--- EXTRACTED DATA ---
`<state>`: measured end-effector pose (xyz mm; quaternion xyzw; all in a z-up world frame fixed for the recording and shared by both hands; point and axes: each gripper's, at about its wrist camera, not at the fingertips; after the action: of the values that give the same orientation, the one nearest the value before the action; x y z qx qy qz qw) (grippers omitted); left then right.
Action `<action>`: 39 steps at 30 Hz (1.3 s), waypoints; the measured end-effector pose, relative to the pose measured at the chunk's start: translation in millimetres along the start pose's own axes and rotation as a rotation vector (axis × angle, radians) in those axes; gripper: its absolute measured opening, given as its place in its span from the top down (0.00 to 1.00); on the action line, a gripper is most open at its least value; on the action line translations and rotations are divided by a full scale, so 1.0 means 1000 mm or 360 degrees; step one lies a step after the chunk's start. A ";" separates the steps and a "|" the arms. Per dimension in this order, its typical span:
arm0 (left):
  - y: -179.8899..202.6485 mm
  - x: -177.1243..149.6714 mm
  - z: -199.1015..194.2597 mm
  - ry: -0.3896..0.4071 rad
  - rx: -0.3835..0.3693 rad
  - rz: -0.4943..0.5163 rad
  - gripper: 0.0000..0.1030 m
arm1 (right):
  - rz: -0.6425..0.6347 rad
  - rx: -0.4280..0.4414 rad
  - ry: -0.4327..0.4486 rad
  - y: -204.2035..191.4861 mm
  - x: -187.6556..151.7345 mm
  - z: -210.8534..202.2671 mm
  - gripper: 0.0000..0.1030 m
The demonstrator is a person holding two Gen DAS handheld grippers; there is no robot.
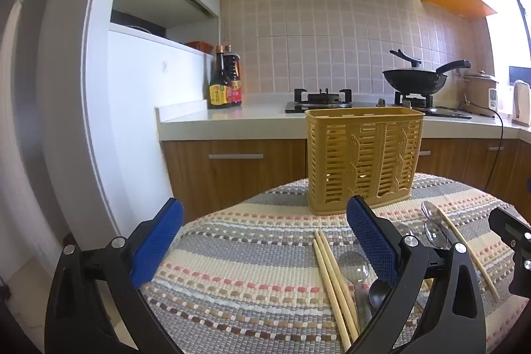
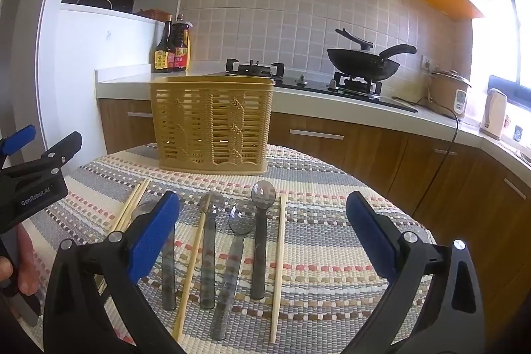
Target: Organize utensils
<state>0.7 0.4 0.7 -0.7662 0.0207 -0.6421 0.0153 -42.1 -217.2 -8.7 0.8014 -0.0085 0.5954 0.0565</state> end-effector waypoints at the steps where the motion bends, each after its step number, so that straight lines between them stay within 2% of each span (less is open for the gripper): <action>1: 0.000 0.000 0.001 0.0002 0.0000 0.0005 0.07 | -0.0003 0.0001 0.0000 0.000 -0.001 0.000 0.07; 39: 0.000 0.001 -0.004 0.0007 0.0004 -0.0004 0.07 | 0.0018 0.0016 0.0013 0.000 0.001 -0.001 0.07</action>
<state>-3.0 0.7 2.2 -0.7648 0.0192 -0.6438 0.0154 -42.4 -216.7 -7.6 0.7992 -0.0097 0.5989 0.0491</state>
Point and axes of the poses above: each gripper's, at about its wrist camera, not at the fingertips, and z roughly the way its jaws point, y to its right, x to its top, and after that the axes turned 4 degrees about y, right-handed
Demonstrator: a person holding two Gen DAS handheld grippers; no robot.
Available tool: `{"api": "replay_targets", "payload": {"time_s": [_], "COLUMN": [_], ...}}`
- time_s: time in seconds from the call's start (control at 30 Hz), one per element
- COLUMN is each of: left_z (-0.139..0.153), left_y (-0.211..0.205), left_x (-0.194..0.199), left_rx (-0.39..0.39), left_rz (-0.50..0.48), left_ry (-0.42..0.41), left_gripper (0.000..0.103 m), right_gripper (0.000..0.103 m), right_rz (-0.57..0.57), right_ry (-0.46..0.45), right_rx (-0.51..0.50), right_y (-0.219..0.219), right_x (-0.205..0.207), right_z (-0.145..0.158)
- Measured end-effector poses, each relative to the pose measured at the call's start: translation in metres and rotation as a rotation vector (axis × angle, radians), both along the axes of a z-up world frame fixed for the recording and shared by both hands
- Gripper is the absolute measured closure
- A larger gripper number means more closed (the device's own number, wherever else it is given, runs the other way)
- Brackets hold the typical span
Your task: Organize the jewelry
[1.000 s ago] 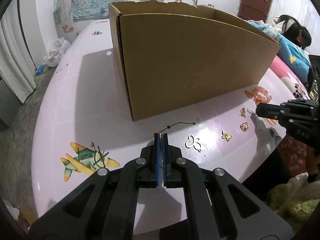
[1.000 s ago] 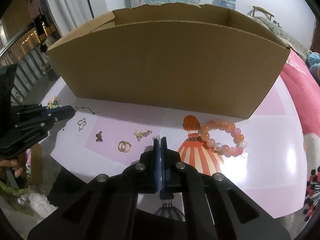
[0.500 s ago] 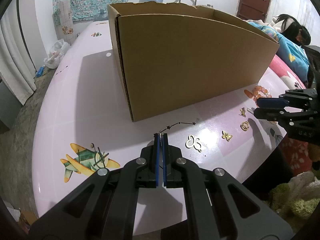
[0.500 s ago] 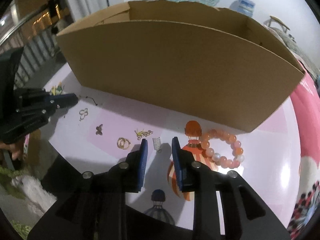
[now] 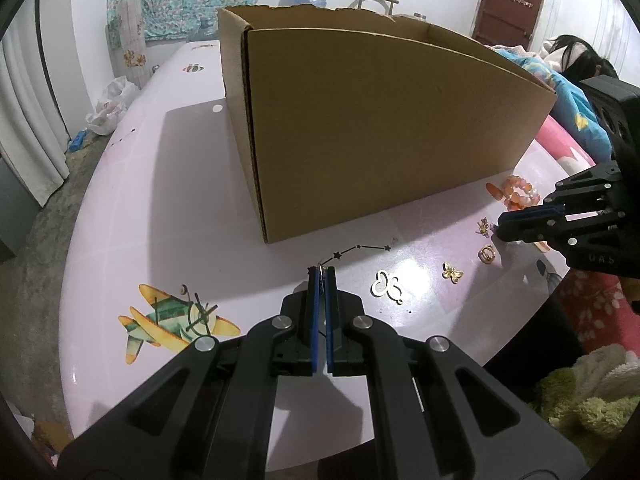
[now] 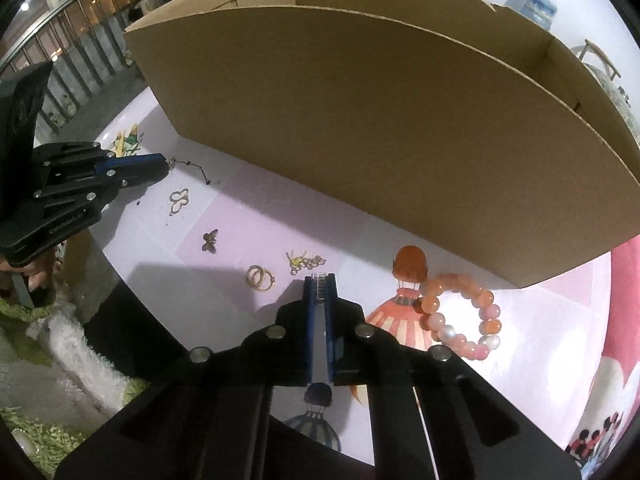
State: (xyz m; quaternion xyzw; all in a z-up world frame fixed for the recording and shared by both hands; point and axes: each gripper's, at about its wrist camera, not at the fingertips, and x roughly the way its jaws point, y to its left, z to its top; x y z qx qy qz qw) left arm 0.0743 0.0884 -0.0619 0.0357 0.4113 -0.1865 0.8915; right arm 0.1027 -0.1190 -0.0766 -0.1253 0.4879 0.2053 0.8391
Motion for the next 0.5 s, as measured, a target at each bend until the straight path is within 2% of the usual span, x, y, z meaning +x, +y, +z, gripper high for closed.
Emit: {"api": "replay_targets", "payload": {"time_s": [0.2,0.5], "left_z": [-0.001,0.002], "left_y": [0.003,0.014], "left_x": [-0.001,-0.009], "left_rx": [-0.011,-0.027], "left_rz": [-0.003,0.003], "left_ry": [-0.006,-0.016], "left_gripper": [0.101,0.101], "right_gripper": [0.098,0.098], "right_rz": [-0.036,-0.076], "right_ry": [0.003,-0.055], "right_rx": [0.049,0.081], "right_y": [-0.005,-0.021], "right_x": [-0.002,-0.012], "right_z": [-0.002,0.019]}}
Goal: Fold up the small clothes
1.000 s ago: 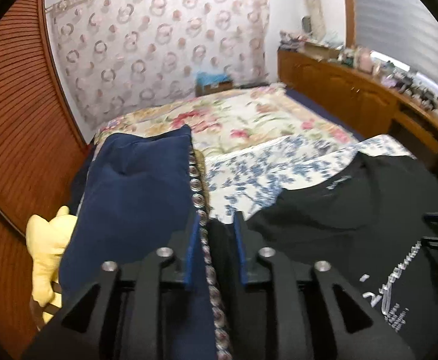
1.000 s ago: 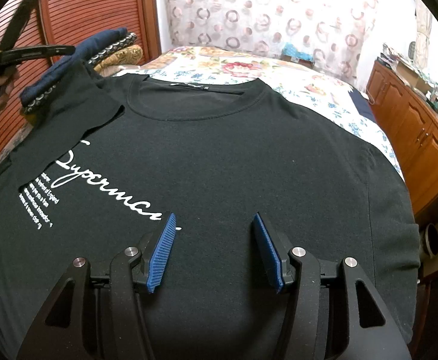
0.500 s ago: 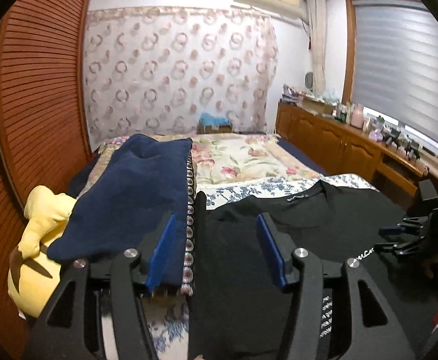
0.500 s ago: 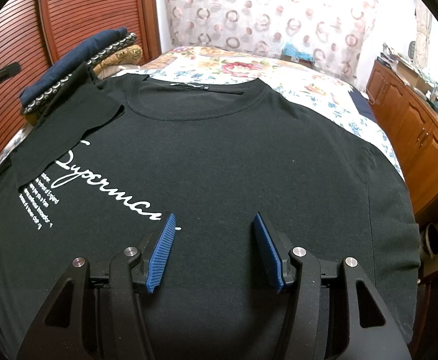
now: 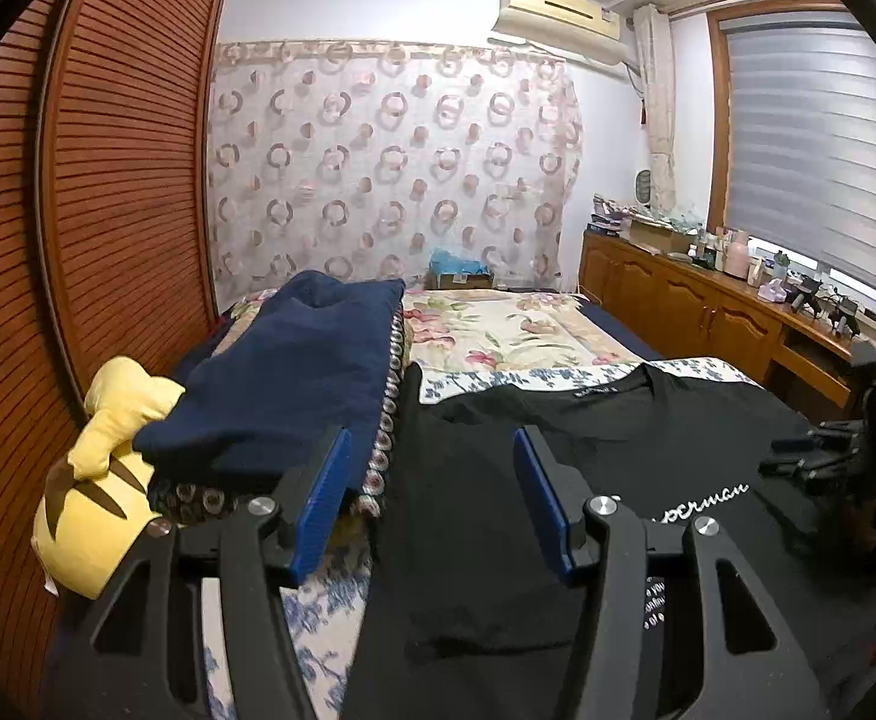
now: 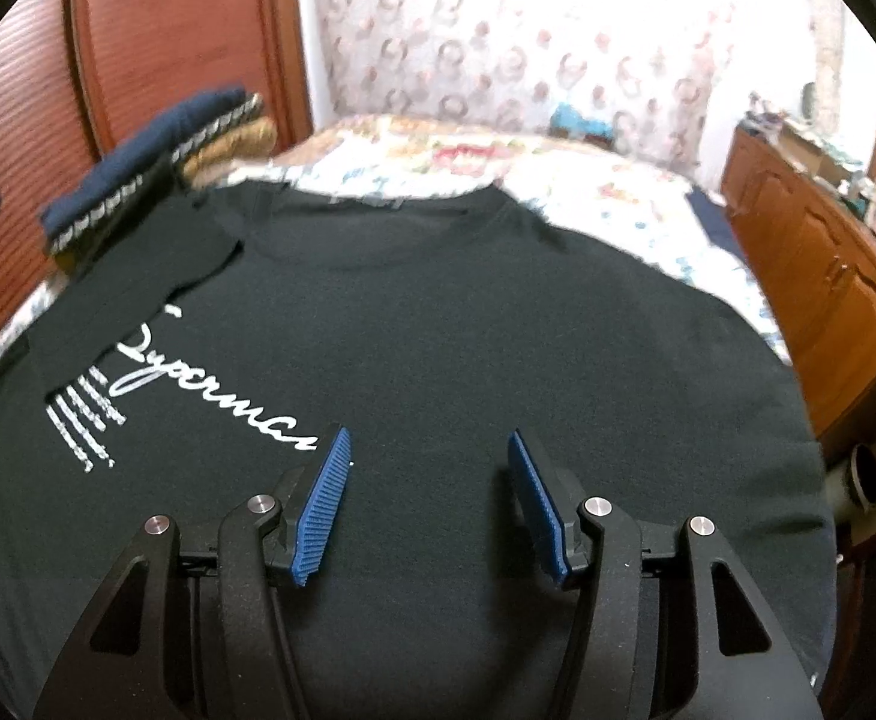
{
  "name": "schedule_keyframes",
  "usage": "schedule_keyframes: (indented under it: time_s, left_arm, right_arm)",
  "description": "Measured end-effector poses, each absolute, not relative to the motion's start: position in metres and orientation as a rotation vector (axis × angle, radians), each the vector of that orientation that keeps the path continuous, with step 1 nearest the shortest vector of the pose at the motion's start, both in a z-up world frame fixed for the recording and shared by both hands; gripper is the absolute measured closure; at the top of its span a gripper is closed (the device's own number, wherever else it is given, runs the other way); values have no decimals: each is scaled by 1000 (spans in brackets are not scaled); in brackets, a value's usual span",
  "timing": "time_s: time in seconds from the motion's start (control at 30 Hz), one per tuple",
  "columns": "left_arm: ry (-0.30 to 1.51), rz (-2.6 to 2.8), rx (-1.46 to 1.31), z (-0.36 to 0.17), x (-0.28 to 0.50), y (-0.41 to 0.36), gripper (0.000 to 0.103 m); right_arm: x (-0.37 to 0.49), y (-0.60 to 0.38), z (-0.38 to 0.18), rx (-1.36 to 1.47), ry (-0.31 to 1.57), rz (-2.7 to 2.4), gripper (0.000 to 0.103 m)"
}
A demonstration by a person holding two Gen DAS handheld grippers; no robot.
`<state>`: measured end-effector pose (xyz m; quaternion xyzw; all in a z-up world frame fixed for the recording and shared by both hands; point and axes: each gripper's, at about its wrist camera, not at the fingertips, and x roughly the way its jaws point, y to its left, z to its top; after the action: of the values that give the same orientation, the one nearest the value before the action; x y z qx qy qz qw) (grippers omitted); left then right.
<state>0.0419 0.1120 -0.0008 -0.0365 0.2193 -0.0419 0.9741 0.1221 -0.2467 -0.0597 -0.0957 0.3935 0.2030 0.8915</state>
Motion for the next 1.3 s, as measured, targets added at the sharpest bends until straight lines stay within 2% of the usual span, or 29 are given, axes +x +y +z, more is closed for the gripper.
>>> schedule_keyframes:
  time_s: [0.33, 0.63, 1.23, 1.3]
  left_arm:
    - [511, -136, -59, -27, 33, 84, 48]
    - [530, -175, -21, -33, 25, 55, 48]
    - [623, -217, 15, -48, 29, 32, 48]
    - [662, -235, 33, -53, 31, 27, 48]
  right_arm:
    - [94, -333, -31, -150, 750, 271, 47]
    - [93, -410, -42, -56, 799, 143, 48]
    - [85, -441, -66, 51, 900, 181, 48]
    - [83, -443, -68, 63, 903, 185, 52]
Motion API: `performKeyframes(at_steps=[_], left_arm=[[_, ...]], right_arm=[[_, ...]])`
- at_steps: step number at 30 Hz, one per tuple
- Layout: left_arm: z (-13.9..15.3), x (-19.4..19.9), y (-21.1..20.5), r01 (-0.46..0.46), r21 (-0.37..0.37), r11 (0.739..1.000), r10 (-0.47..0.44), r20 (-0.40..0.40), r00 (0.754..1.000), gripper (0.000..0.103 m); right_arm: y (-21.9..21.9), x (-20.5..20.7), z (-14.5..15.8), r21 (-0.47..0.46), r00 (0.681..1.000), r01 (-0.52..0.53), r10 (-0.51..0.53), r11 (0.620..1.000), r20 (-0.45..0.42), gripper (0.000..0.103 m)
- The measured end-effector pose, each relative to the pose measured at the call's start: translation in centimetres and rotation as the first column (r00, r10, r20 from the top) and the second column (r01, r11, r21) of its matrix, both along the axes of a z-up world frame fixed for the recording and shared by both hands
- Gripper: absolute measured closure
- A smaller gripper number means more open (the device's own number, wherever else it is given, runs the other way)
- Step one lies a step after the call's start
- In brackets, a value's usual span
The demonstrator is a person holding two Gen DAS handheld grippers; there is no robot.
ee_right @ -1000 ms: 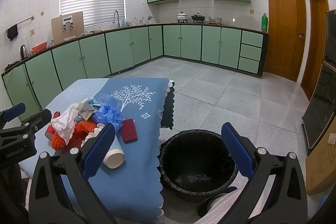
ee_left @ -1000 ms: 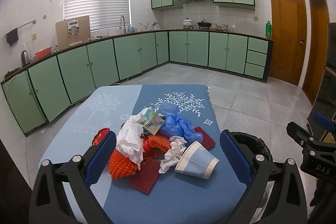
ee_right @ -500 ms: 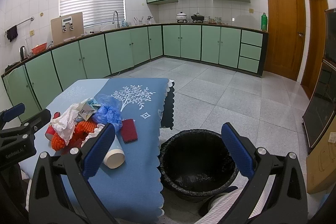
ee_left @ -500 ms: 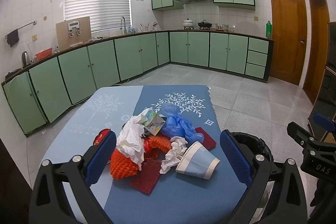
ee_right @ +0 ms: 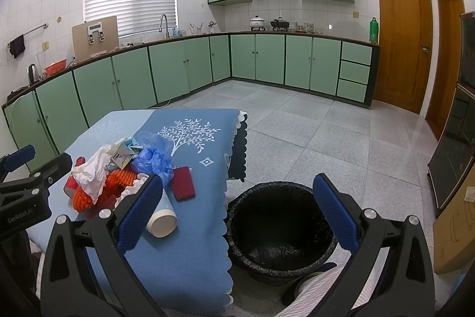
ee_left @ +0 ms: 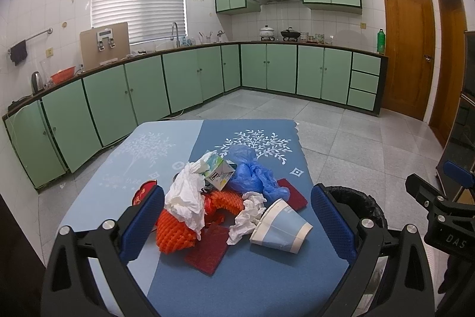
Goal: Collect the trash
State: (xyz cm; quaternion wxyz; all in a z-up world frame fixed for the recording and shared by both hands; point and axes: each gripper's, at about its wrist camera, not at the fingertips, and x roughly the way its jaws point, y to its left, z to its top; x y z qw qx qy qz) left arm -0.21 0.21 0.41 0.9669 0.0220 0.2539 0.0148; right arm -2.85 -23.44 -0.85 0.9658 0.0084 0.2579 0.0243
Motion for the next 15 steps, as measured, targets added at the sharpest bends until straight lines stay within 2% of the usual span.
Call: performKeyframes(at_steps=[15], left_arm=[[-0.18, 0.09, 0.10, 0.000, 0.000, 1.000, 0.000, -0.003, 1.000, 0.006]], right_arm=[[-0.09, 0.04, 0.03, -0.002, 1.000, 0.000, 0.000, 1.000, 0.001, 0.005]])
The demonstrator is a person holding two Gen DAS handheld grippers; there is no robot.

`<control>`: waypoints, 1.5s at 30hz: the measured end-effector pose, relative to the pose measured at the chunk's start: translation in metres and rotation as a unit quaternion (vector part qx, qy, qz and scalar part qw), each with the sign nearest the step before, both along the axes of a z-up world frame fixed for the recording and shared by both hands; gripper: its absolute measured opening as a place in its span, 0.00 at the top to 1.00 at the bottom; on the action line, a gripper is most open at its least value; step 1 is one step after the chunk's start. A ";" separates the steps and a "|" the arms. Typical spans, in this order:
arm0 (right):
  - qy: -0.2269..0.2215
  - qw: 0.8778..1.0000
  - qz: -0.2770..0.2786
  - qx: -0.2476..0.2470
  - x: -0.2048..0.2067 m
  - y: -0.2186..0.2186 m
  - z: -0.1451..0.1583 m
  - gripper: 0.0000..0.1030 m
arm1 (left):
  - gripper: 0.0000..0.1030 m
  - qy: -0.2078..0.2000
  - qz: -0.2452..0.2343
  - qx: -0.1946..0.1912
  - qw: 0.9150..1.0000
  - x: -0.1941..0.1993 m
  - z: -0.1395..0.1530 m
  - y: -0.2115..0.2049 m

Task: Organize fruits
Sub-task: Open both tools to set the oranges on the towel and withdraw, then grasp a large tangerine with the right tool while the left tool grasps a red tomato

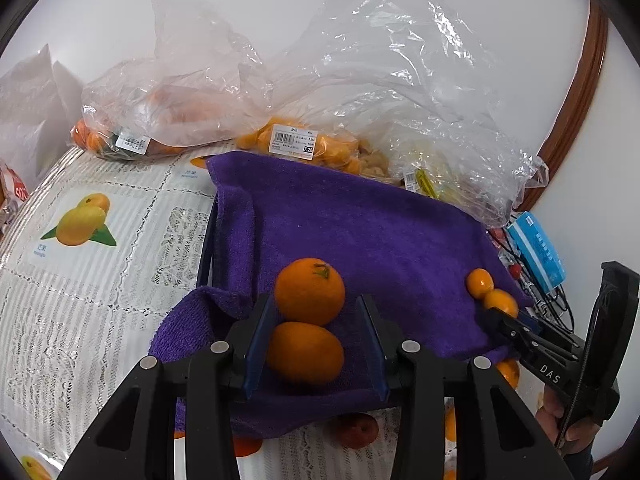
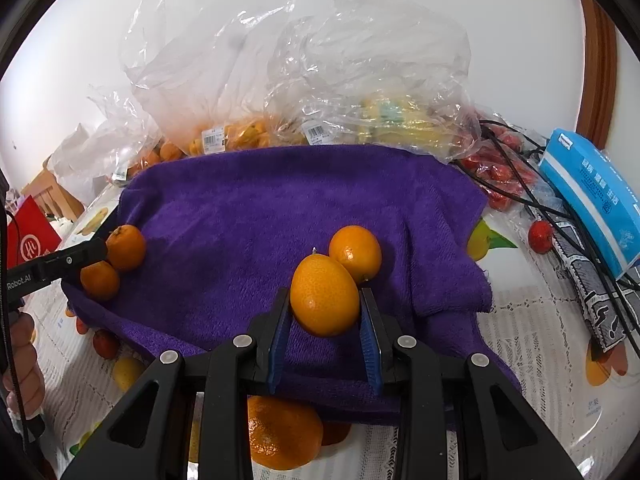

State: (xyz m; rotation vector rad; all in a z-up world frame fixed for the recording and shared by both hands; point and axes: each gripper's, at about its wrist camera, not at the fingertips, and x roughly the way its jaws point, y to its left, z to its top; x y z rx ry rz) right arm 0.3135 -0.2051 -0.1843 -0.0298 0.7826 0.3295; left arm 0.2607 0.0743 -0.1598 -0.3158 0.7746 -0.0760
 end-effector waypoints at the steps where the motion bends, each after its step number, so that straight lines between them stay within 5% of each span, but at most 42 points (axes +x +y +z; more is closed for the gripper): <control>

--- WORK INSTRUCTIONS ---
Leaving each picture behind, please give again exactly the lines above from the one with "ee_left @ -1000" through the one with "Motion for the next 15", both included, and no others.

--- OUTPUT ---
ee_left @ -1000 ms: 
ee_right @ -500 ms: 
ee_left @ -500 ms: 
ee_right @ +0 ms: 
ee_left @ +0 ms: 
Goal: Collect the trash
State: (xyz cm; quaternion wxyz; all in a z-up world frame fixed for the recording and shared by both hands; point and axes: each gripper's, at about its wrist camera, not at the fingertips, and x roughly the way its jaws point, y to its left, z to its top; x y z qw qx qy qz) left arm -0.21 0.21 0.41 0.9669 0.0220 0.2539 0.0148; right arm -2.85 -23.44 -0.85 0.9658 0.0084 0.2579 0.0243
Motion for the next 15 steps, as measured, targets added at the sharpest bends until straight lines stay within 2% of the usual span.

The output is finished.